Crustal structure on west-central Baja California peninsula, México, inferred by 3D linear inverse modeling of gravity data

Abstract

Gravity data from the west-central portion of the Baja California Peninsula, in NW Mexico, were processed on the ellipsoidal reference frame to obtain isostatic residual gravity anomalies. This is a nearly flat region close to sea level and blanked by sediments, where a gravity high bounded by two prominent minima occurs. The gravity high is oriented in a NE-SW direction, and it is possibly the most prominent gravity anomaly transverse to the Baja California Peninsula. The gravity minima, located towards the NW and SE from the gravity high, are respectively related with the Sebastián Vizcaíno and Purísima sedimentary basins. These basins were developed since Early Cretaceous times during the subduction of the Farallon Plate under the North American plate. To infer the crustal structure and the basement geometry in this region, inverse linear modeling is carried on a multilevel data set of upward continued isostatic residual gravity data. Assuming that compaction is the primary diagenetic process on the sediments filling the basins, the initial model is constrained by the surface geology expressed as a density contrast that decreases with depth.
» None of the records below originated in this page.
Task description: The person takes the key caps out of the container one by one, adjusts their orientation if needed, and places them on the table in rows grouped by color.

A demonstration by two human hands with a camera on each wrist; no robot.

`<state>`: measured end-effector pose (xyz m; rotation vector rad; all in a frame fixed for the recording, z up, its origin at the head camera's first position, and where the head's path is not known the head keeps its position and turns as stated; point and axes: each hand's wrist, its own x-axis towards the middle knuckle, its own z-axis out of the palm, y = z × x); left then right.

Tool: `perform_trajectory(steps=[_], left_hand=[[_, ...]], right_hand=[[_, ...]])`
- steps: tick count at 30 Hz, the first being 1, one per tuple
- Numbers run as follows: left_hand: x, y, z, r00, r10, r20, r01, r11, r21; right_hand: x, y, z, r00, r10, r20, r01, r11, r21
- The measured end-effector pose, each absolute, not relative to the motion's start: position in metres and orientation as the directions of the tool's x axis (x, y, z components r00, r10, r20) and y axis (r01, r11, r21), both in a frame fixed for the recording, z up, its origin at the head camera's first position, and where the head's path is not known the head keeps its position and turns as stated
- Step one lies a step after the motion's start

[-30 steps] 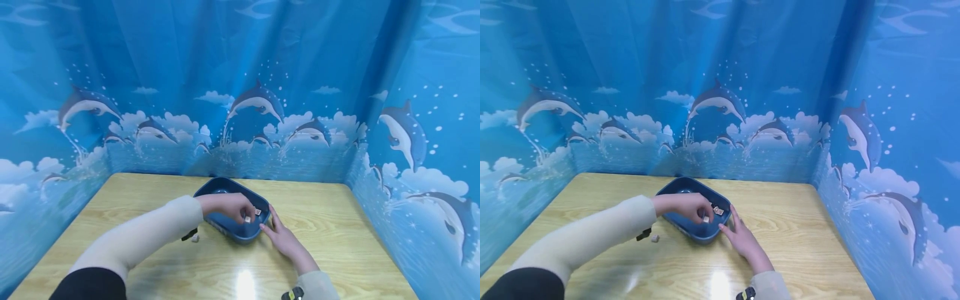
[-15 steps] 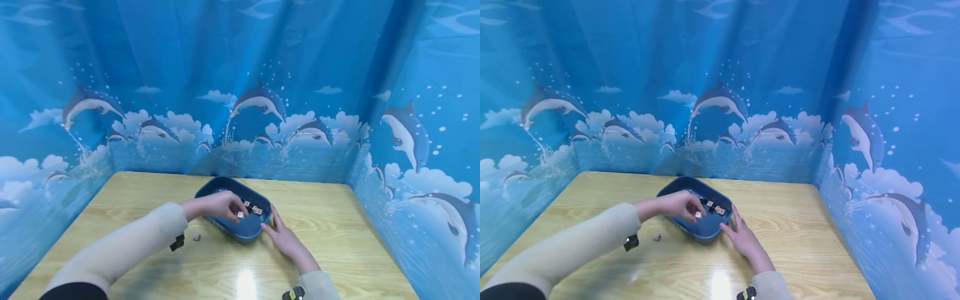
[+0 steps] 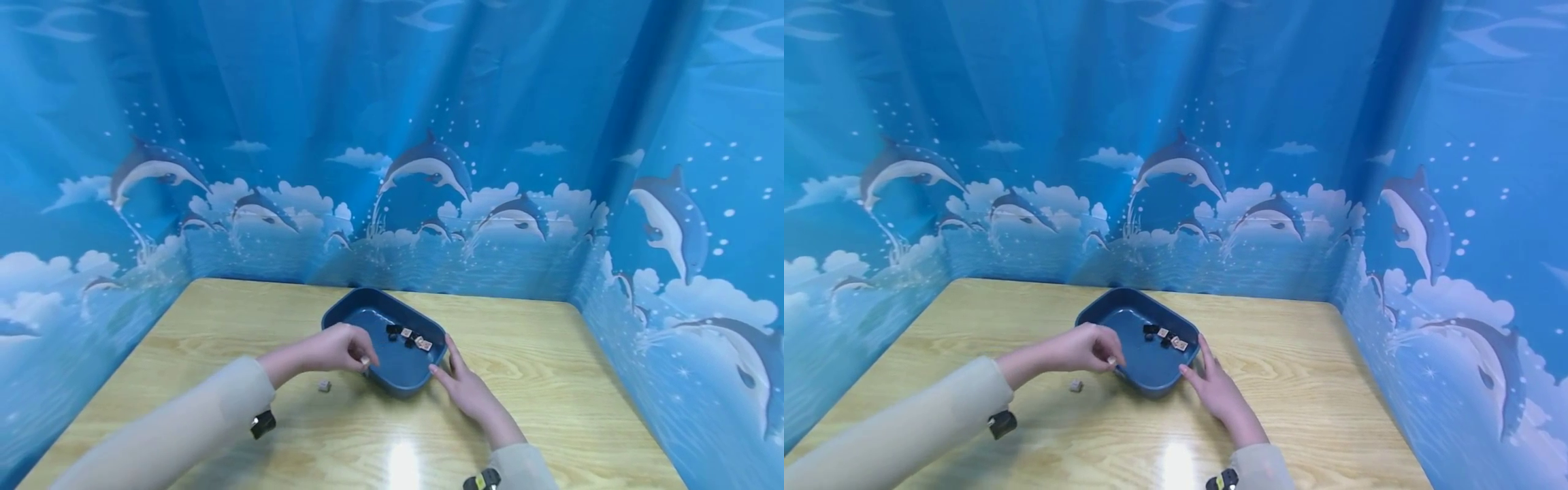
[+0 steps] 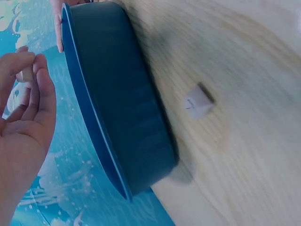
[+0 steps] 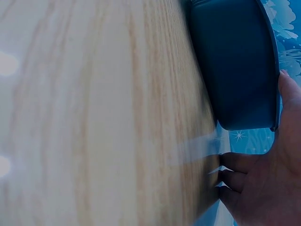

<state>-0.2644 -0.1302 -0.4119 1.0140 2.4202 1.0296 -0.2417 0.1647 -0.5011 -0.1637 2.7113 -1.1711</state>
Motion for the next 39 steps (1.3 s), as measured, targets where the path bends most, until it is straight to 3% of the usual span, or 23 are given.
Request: perform_trajectory(steps=[8,20,33,39], left_hand=[[-0.253,-0.158,-0.421,-0.766,0.642,-0.044,0.393,0.521,0.758],[-0.240,-0.200,-0.438,-0.899,0.434,0.055,0.336,0.606,0.721],[-0.236,-0.212,-0.472,-0.943,0.328,-0.053,0.198,0.683,0.703],[-0.236,-0.211,-0.482,-0.945,0.323,-0.052,0.201,0.698,0.687]], right_hand=[[-0.242,0.164,-0.500,-0.976,-0.173,-0.130,-0.024,0.684,-0.729],[-0.242,0.165,-0.501,-0.975,-0.179,-0.134,-0.025,0.685,-0.728],[-0.243,0.166,-0.497,-0.972,-0.180,-0.149,-0.016,0.688,-0.725],[-0.242,0.166,-0.499,-0.972,-0.181,-0.153,-0.012,0.683,-0.730]])
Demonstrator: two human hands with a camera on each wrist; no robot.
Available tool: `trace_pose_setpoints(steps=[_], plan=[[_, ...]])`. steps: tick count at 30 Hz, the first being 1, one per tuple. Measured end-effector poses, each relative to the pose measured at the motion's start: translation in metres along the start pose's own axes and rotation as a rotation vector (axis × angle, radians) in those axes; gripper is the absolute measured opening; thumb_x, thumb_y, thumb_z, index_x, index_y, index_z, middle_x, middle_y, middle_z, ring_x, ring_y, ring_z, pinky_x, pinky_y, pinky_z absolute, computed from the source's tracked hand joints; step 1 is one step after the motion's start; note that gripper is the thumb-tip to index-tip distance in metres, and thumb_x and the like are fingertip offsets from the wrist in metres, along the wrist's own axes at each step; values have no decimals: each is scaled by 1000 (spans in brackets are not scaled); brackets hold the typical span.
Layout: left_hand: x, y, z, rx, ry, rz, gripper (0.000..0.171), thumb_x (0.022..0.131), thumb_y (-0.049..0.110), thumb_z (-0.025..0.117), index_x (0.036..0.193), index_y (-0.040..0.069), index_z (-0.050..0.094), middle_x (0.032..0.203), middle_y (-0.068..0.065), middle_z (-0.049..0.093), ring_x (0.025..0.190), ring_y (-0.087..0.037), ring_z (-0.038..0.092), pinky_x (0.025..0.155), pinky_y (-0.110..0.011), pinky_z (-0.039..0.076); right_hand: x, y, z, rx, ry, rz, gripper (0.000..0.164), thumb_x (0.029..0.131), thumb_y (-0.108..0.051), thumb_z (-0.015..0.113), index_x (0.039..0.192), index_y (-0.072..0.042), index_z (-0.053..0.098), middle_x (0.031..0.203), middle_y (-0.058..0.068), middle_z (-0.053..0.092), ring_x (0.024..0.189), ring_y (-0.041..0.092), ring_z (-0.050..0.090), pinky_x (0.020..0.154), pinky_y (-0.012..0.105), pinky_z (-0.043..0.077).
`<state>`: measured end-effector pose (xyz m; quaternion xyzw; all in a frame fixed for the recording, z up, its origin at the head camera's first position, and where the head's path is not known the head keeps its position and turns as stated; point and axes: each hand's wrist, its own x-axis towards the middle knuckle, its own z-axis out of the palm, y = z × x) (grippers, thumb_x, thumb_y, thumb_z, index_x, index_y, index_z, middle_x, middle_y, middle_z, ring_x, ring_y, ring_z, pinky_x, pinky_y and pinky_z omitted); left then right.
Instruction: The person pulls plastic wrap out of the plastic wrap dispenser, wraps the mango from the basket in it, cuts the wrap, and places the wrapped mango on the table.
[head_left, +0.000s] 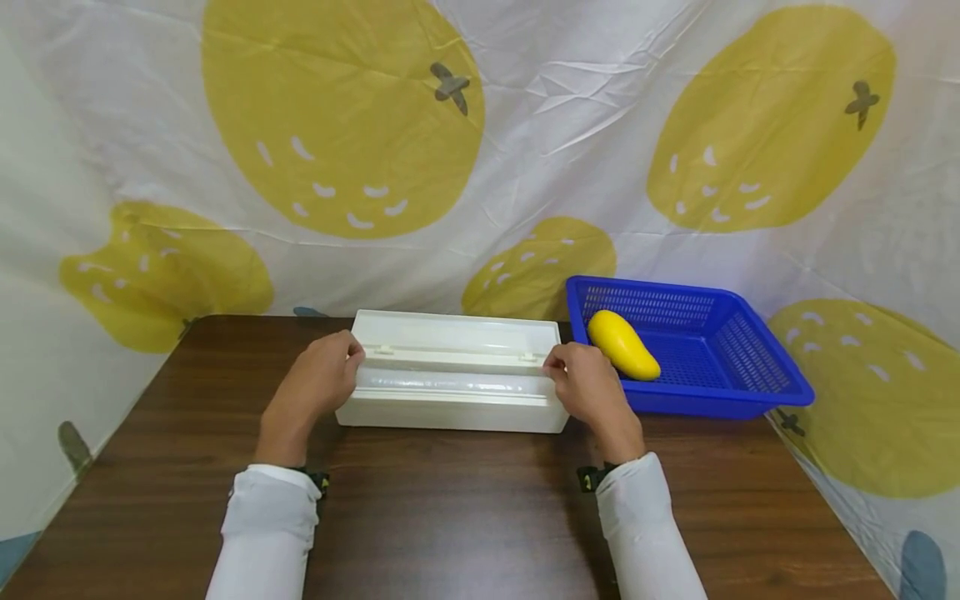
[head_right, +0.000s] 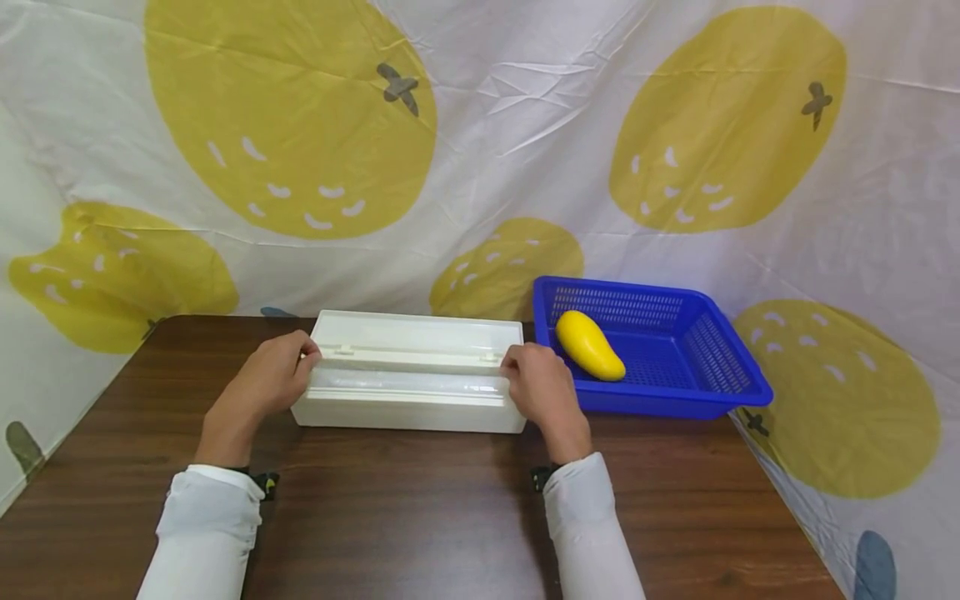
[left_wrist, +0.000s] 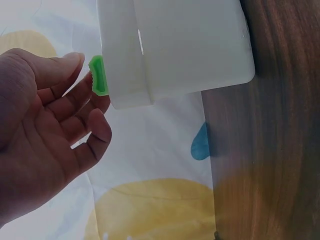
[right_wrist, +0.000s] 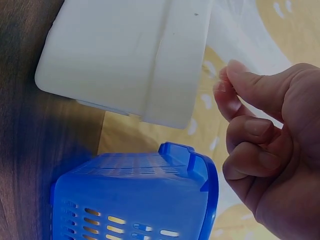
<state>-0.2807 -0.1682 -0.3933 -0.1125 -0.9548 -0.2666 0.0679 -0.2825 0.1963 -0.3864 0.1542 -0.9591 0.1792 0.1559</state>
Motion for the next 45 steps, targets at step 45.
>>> trace_pose_setpoints(steps=[45], plan=[[-1, 6, -10, -100, 233, 77, 19, 104, 10, 45, 105, -5, 56, 92, -23, 64, 78, -33, 57, 69, -51, 49, 1, 2, -7, 68, 404, -101, 6, 87, -8, 72, 85, -3, 74, 75, 13, 66, 67, 28, 60, 62, 49, 54]])
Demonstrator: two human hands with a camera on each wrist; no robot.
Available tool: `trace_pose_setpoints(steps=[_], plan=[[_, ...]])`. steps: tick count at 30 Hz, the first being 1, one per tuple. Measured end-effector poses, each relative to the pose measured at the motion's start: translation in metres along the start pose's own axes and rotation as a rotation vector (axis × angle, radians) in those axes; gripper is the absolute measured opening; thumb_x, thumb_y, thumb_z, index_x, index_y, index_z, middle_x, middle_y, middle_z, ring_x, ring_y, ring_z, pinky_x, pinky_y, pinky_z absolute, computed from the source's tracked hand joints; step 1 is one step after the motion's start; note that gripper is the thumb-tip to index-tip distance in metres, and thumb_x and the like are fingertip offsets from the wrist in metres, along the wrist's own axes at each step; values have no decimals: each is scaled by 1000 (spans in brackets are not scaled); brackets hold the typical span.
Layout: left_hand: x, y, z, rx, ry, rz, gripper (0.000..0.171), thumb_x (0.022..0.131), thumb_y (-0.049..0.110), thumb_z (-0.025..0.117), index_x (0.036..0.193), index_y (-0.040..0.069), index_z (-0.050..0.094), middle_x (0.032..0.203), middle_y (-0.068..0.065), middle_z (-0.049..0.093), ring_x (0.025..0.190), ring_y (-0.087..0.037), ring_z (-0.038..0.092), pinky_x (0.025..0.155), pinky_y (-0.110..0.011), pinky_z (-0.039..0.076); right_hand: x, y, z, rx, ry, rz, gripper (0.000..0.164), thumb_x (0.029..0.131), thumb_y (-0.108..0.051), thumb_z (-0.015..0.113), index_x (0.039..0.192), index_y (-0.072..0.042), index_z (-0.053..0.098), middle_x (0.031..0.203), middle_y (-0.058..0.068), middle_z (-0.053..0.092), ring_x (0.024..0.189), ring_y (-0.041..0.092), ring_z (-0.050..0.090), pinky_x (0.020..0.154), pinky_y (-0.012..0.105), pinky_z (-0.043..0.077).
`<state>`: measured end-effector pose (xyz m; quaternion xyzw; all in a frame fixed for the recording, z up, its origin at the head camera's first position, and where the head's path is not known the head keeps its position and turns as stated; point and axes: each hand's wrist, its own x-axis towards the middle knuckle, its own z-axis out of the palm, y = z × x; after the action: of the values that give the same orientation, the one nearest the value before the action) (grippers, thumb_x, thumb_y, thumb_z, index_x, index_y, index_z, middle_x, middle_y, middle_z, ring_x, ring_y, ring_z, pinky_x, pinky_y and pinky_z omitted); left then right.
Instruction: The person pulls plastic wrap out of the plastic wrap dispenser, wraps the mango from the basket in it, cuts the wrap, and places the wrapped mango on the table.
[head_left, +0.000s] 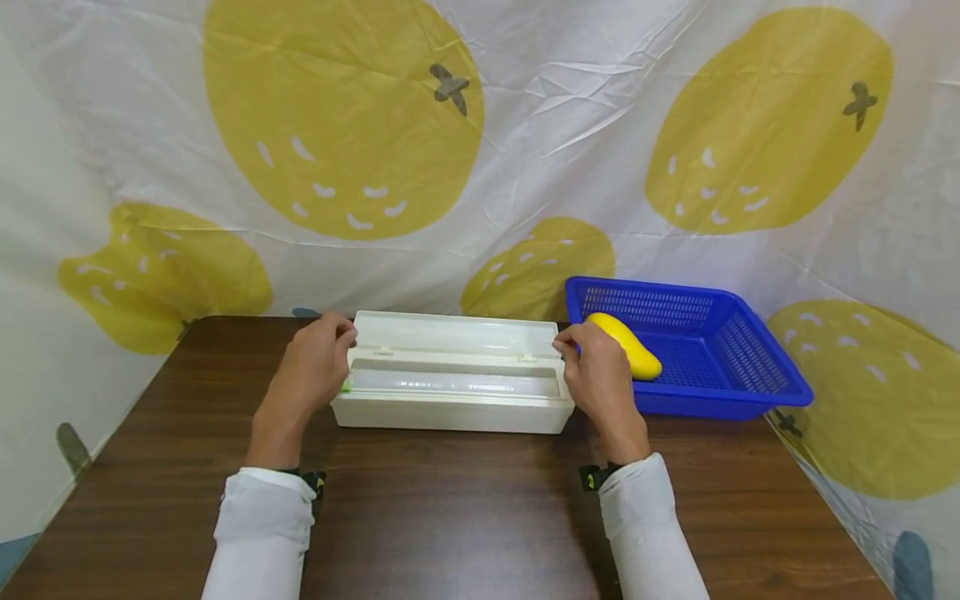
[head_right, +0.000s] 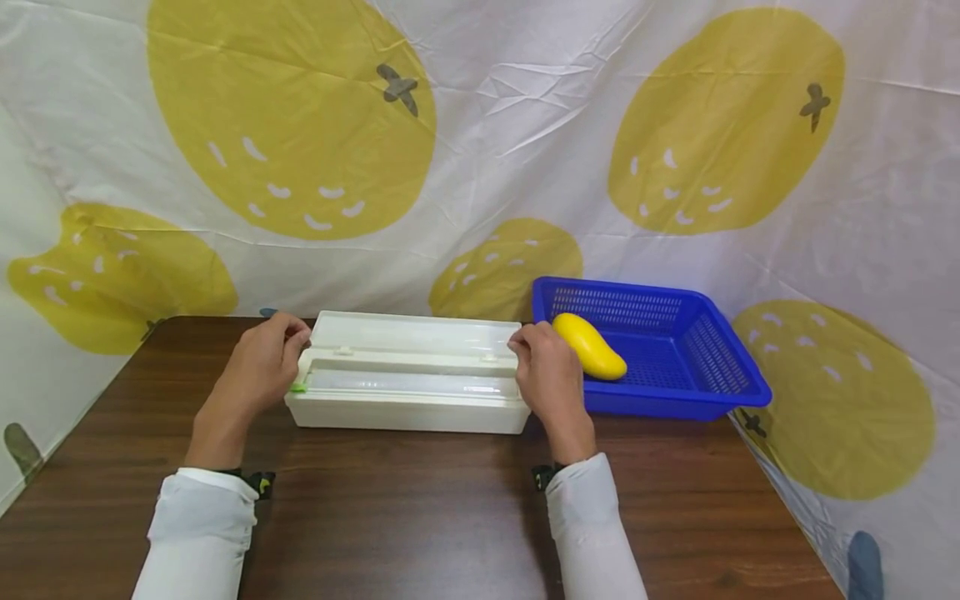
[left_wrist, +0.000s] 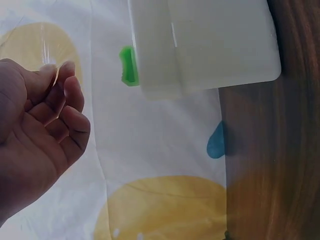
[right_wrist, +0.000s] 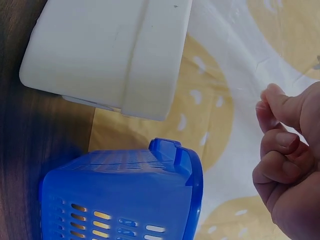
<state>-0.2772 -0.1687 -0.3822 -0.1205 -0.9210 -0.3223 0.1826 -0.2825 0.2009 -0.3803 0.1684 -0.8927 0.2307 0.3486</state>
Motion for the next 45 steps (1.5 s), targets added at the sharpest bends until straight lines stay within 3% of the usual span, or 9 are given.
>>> trace_pose_setpoints(steps=[11, 34, 45], plan=[[-3, 12, -8, -8, 107, 37, 17, 103, 7, 47, 104, -6, 57, 87, -22, 63, 78, -34, 57, 70, -54, 50, 4, -5, -5, 13, 133, -34, 4, 87, -5, 72, 84, -2, 73, 78, 14, 68, 73, 28, 63, 63, 48, 53], [-6, 27, -20, -24, 335, 123, 12, 99, 3, 54, 99, -8, 58, 90, -26, 64, 81, -41, 60, 71, -59, 49, 10, -17, -20, 79, 340, -106, 7, 87, -3, 72, 84, 3, 74, 77, 18, 67, 60, 26, 56, 48, 42, 47], [-9, 37, -30, -45, 384, 153, 12, 98, 1, 55, 99, -10, 59, 88, -27, 65, 79, -41, 61, 68, -59, 49, 14, -26, -29, 158, 431, -119, 7, 85, -1, 74, 82, 5, 74, 76, 19, 68, 60, 24, 55, 48, 39, 42]])
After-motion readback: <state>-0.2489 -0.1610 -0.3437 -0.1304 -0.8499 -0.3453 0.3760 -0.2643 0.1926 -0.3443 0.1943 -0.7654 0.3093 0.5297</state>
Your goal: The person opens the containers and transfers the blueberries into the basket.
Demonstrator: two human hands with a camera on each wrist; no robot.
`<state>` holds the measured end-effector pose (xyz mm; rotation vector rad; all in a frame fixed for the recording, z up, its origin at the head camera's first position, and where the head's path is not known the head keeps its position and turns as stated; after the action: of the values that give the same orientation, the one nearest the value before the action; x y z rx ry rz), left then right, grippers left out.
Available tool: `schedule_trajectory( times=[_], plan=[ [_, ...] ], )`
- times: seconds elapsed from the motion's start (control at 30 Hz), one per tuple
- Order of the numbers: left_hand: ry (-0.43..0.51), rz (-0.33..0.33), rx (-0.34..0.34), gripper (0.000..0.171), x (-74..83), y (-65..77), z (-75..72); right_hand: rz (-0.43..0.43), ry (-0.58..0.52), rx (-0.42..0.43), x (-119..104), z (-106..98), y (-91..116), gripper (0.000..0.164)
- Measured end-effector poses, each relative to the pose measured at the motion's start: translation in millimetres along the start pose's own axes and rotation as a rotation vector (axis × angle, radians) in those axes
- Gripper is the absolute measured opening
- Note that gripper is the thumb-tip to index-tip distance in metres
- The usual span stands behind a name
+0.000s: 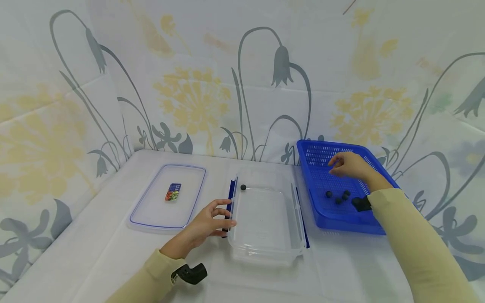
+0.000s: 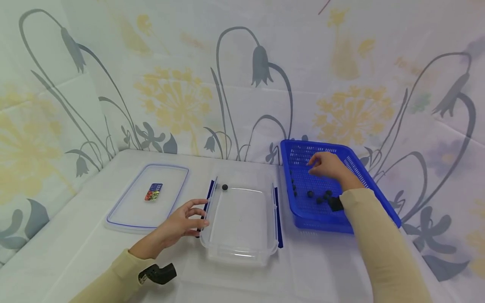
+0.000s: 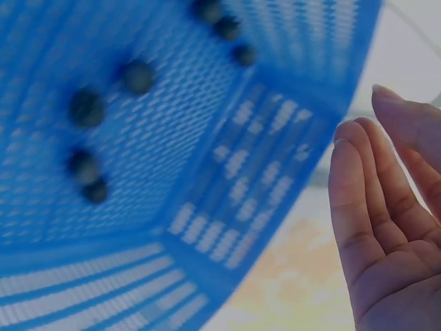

The outcome of the inversion is density contrast in a cuboid model, constituted by 67,379 prisms, and its three-dimensional representation suggests that these two basins accommodate as much as five km-thick sedimentary sequences –formed by shallow siliciclastic and deep volcaniclastic rocks penetrated by wells drilled in the region– lying above the inferred basement, which shallows beneath the Lagunitas gravity high, consistently with depth to crystalline rocks penetrated by wells.